Stored items from a collection
-----

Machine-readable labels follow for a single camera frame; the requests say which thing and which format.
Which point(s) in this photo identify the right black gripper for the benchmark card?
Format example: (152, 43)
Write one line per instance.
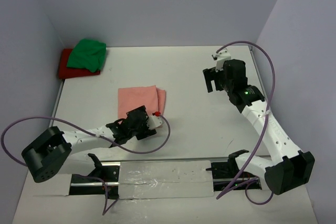
(210, 74)

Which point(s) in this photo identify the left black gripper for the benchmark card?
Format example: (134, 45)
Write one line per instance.
(145, 131)

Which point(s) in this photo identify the salmon pink t-shirt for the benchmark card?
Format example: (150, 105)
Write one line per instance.
(151, 97)

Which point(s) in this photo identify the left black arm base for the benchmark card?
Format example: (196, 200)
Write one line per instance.
(94, 183)

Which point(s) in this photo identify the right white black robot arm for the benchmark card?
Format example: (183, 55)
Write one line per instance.
(288, 167)

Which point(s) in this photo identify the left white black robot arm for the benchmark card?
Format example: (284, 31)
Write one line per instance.
(46, 155)

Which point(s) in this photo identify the silver tape patch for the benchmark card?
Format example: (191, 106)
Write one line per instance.
(154, 180)

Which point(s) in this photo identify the green folded t-shirt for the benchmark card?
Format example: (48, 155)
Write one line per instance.
(88, 54)

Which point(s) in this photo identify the red folded t-shirt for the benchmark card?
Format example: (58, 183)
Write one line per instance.
(65, 72)

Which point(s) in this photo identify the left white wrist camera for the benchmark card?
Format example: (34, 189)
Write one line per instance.
(154, 121)

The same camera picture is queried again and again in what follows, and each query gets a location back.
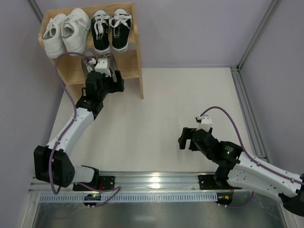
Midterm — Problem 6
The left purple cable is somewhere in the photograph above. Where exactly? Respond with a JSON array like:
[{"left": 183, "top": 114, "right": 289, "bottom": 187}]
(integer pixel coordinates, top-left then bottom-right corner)
[{"left": 50, "top": 51, "right": 122, "bottom": 207}]

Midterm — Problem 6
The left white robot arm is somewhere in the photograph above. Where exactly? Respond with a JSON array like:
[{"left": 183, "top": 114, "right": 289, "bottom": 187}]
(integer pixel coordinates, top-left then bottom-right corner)
[{"left": 34, "top": 70, "right": 124, "bottom": 188}]

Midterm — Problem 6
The purple cable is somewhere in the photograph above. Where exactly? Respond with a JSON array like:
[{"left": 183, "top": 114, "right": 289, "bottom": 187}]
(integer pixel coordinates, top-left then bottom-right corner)
[
  {"left": 50, "top": 51, "right": 122, "bottom": 207},
  {"left": 199, "top": 105, "right": 304, "bottom": 209}
]

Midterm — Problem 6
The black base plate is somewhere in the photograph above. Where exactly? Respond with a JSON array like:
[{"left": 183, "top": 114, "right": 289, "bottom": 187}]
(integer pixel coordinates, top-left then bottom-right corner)
[
  {"left": 198, "top": 174, "right": 230, "bottom": 190},
  {"left": 73, "top": 175, "right": 115, "bottom": 191}
]

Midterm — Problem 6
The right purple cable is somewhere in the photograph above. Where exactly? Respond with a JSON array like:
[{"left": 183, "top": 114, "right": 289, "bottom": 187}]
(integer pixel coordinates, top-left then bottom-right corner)
[{"left": 199, "top": 105, "right": 304, "bottom": 209}]

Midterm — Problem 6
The right aluminium frame rail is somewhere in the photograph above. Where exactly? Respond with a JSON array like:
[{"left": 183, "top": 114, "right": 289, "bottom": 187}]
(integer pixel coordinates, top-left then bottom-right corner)
[{"left": 230, "top": 67, "right": 268, "bottom": 162}]

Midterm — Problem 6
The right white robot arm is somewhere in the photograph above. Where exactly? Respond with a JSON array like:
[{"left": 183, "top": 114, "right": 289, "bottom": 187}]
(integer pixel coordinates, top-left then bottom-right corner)
[{"left": 178, "top": 127, "right": 304, "bottom": 217}]

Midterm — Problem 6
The corner aluminium post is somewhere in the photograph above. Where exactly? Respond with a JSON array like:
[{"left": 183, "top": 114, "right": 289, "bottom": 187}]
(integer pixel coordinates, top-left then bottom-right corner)
[
  {"left": 237, "top": 0, "right": 282, "bottom": 70},
  {"left": 27, "top": 0, "right": 44, "bottom": 23}
]

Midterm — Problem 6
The left corner aluminium post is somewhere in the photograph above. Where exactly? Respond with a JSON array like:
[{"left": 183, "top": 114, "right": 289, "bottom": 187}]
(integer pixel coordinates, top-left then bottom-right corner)
[{"left": 27, "top": 0, "right": 44, "bottom": 23}]

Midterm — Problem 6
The grey canvas sneaker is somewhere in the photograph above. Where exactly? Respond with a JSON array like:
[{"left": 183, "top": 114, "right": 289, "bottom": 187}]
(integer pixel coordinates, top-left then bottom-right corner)
[
  {"left": 81, "top": 51, "right": 97, "bottom": 78},
  {"left": 98, "top": 52, "right": 117, "bottom": 74}
]

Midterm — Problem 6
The grey slotted cable duct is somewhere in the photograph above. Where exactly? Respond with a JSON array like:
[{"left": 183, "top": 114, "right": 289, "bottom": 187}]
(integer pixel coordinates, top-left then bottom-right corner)
[{"left": 39, "top": 192, "right": 218, "bottom": 203}]

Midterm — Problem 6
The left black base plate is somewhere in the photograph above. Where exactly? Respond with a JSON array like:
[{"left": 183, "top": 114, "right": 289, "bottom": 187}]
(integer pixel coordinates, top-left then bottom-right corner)
[{"left": 73, "top": 175, "right": 115, "bottom": 191}]

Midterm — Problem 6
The right corner aluminium post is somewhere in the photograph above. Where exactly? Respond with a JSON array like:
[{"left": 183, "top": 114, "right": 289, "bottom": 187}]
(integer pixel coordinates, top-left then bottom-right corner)
[{"left": 237, "top": 0, "right": 282, "bottom": 70}]

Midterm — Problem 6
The black canvas sneaker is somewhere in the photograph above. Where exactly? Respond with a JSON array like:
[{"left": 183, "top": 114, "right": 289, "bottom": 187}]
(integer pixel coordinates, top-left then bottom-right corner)
[
  {"left": 91, "top": 9, "right": 110, "bottom": 55},
  {"left": 110, "top": 8, "right": 133, "bottom": 53}
]

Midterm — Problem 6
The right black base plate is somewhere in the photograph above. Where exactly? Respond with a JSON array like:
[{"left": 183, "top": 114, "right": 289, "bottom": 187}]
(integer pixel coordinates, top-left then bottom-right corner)
[{"left": 198, "top": 174, "right": 230, "bottom": 190}]

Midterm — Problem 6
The aluminium mounting rail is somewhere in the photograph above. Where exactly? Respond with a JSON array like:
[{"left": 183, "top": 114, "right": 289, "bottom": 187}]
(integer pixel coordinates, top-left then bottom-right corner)
[{"left": 28, "top": 171, "right": 238, "bottom": 194}]

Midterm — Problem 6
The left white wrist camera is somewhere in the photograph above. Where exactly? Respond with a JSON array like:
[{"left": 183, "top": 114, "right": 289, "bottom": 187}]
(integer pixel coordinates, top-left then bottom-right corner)
[{"left": 88, "top": 58, "right": 112, "bottom": 77}]

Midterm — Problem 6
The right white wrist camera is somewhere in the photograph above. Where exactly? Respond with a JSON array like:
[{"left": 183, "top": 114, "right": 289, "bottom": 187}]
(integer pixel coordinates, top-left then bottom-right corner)
[{"left": 195, "top": 114, "right": 212, "bottom": 132}]

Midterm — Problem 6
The white sneaker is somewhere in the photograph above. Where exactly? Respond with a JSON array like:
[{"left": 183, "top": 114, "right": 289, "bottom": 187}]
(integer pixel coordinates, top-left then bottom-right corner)
[
  {"left": 61, "top": 8, "right": 91, "bottom": 54},
  {"left": 42, "top": 13, "right": 67, "bottom": 59}
]

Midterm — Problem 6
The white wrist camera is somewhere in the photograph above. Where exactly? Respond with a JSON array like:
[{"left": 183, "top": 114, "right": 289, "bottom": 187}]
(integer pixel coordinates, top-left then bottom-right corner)
[
  {"left": 195, "top": 114, "right": 212, "bottom": 132},
  {"left": 88, "top": 58, "right": 112, "bottom": 77}
]

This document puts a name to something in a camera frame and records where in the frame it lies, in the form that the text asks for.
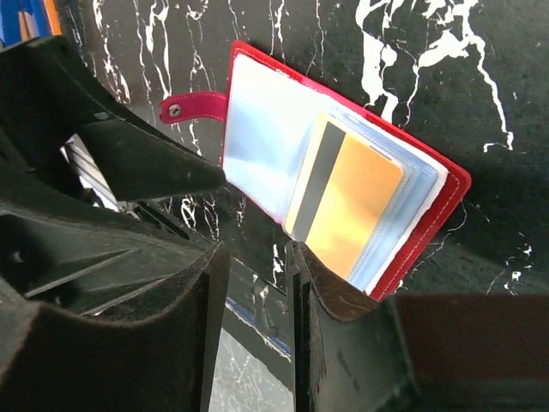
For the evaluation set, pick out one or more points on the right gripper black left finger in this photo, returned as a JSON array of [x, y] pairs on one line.
[[101, 312]]

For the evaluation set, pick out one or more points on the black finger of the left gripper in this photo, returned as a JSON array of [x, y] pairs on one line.
[[48, 95]]

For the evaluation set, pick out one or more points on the red leather card holder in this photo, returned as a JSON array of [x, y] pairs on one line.
[[269, 111]]

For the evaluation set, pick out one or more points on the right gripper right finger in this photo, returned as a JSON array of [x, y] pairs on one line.
[[347, 349]]

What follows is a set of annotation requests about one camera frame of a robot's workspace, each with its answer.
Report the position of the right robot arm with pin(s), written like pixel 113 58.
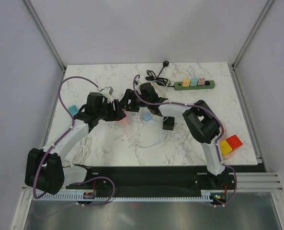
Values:
pixel 201 121

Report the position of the white cable duct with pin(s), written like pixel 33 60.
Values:
pixel 83 196

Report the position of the teal power strip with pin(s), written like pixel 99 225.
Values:
pixel 73 110

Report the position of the black cube adapter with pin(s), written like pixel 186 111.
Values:
pixel 168 123

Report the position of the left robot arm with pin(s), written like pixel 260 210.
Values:
pixel 44 169

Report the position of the pink cube socket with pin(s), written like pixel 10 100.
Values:
pixel 124 121

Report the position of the pink plug adapter on strip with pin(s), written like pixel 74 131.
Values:
pixel 201 82

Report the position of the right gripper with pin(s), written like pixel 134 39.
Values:
pixel 130 94

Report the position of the yellow cube plug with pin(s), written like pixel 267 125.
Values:
pixel 225 148

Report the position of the yellow plug adapter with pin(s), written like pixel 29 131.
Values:
pixel 186 82

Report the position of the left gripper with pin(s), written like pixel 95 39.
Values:
pixel 116 115

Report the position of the teal plug adapter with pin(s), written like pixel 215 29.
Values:
pixel 193 82

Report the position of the blue plug adapter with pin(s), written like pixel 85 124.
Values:
pixel 147 117

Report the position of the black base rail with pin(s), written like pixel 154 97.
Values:
pixel 151 181

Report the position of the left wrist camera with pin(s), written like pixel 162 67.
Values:
pixel 107 93

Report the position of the red cube socket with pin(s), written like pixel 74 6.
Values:
pixel 234 142

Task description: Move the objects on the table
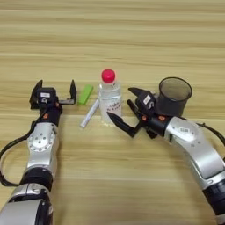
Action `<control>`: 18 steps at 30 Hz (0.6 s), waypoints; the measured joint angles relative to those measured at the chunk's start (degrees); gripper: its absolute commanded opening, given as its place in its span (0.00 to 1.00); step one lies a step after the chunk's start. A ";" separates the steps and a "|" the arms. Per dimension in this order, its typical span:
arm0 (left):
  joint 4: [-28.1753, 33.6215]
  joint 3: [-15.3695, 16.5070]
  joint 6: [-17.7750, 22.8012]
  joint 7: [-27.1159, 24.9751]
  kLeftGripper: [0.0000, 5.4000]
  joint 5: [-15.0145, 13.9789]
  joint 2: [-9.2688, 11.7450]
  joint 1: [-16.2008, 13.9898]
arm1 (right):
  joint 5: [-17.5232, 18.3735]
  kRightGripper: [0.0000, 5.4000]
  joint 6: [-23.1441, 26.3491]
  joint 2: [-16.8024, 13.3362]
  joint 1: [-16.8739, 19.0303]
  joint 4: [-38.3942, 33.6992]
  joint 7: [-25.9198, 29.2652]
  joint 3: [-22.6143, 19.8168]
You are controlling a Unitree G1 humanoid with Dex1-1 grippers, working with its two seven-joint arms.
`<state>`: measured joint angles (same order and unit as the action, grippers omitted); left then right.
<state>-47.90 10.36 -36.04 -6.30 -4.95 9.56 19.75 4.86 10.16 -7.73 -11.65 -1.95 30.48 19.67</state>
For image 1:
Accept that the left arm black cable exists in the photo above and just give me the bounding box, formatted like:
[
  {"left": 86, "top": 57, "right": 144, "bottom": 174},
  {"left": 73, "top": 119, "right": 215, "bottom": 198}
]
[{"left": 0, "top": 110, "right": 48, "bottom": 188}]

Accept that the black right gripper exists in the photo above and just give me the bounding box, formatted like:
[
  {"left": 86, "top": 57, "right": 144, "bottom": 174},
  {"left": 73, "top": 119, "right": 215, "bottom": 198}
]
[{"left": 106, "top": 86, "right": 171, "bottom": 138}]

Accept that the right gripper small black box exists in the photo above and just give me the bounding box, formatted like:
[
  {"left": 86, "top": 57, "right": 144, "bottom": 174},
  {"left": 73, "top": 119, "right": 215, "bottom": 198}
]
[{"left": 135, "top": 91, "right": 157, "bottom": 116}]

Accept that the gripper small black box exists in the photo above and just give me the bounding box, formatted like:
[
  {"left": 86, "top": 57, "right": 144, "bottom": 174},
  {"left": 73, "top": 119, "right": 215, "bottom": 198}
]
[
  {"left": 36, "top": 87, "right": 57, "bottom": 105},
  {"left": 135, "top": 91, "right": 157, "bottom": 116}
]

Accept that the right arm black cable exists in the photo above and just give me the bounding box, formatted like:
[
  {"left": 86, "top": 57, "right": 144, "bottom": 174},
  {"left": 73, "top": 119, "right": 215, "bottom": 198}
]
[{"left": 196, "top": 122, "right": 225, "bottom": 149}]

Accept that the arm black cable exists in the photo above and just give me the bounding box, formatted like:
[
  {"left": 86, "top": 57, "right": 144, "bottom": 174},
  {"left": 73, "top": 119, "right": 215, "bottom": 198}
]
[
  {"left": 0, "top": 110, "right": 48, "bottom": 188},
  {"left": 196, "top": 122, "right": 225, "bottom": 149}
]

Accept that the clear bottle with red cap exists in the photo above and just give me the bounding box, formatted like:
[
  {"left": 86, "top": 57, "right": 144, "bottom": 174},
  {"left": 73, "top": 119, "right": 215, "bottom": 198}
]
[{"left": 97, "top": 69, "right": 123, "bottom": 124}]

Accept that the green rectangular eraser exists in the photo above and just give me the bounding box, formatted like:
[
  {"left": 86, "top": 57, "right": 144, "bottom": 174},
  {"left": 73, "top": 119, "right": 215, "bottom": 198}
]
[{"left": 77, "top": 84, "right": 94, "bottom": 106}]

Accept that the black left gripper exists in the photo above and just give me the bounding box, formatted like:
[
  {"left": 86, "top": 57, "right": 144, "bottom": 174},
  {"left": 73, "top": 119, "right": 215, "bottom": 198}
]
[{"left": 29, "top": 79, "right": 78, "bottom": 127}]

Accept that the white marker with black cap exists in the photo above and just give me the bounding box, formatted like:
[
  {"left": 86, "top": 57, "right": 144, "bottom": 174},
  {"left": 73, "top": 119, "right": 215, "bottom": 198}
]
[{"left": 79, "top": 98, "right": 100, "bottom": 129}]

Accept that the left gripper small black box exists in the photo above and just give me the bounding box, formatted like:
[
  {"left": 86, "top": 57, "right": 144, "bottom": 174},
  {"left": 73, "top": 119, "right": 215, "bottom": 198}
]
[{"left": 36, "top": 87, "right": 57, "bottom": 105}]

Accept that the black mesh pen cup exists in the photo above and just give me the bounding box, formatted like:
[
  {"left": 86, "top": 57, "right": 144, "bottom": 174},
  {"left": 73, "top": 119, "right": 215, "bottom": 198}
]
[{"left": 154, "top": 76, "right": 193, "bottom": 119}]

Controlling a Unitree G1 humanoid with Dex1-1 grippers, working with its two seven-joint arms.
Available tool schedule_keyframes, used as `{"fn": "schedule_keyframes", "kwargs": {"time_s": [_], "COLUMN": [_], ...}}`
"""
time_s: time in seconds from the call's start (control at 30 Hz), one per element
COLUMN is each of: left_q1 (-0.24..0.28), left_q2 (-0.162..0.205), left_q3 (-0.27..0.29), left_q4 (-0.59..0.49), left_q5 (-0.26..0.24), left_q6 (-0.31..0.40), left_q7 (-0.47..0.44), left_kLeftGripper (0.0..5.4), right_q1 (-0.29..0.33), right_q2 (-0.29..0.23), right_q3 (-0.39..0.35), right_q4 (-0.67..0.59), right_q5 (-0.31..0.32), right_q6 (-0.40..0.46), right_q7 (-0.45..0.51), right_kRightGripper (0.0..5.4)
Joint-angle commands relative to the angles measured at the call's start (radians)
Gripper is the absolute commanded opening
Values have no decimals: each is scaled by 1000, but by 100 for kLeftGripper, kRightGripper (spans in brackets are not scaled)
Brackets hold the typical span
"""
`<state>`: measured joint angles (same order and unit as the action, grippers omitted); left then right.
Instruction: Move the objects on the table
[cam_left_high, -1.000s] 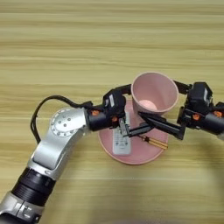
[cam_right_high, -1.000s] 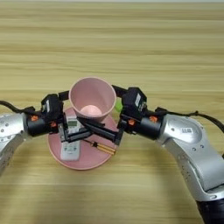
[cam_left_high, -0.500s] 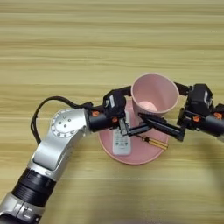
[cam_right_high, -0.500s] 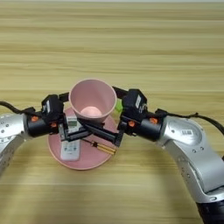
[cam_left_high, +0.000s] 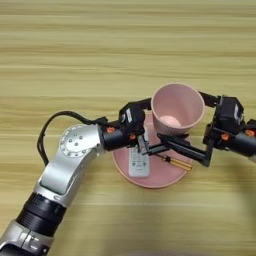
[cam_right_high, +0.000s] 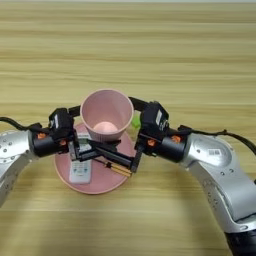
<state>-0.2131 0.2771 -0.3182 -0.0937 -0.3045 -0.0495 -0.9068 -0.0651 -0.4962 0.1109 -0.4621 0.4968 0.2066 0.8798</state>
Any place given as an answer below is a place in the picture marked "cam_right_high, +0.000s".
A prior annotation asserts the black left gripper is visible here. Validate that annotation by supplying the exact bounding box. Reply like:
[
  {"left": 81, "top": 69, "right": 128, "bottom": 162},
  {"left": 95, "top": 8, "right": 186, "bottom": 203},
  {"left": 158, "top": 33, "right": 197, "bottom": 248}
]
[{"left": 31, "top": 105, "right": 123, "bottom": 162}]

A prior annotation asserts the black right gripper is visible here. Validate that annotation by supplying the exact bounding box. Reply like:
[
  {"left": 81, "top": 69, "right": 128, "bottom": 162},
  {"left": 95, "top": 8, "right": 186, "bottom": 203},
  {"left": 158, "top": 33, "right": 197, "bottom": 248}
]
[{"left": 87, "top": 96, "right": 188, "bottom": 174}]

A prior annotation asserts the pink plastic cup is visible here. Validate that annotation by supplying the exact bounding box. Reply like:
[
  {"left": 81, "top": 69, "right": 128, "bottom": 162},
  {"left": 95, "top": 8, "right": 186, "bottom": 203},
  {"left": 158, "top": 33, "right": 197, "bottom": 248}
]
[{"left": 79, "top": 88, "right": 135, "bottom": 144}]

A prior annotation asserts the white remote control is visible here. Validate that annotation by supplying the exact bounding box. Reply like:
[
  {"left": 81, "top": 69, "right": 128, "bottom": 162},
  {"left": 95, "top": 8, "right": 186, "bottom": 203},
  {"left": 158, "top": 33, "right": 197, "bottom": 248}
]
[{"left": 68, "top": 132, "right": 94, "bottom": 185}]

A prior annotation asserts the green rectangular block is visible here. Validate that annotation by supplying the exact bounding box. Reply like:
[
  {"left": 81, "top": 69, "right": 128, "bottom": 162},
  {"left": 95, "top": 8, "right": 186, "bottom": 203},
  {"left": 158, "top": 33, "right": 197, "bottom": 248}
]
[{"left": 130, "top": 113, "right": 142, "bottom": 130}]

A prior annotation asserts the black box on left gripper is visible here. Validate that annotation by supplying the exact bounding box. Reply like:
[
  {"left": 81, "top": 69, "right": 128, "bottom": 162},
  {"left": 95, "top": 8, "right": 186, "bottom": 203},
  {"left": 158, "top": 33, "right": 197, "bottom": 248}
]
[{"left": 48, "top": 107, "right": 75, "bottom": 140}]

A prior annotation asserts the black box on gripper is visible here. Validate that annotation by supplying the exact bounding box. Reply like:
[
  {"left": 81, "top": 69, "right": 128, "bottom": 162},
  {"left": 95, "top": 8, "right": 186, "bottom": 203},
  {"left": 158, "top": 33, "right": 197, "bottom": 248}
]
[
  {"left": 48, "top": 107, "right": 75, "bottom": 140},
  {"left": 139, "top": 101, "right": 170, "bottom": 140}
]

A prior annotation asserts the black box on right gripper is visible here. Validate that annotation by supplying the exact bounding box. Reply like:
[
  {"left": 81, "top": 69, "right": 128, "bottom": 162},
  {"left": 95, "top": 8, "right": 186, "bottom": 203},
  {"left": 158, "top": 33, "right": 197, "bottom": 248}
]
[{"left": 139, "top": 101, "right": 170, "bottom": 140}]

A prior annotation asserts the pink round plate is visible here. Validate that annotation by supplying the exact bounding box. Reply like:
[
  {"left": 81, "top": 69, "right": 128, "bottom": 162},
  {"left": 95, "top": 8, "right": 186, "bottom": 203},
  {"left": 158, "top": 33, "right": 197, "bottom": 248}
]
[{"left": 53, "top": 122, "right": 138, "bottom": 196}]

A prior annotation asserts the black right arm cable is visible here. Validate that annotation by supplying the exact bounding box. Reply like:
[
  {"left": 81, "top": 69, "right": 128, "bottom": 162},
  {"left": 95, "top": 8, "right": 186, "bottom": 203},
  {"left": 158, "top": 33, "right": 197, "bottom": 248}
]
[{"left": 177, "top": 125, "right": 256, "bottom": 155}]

-----

▶ _Prompt_:
In the lines above, spot each one that contains the word "shirt" and copy it.

▶ _Task output_:
Which point(s) in this photo identify the salmon pink t-shirt for the benchmark card?
Which point(s) in this photo identify the green folded t-shirt for the benchmark card?
Which point(s) in this photo identify the red folded t-shirt for the benchmark card?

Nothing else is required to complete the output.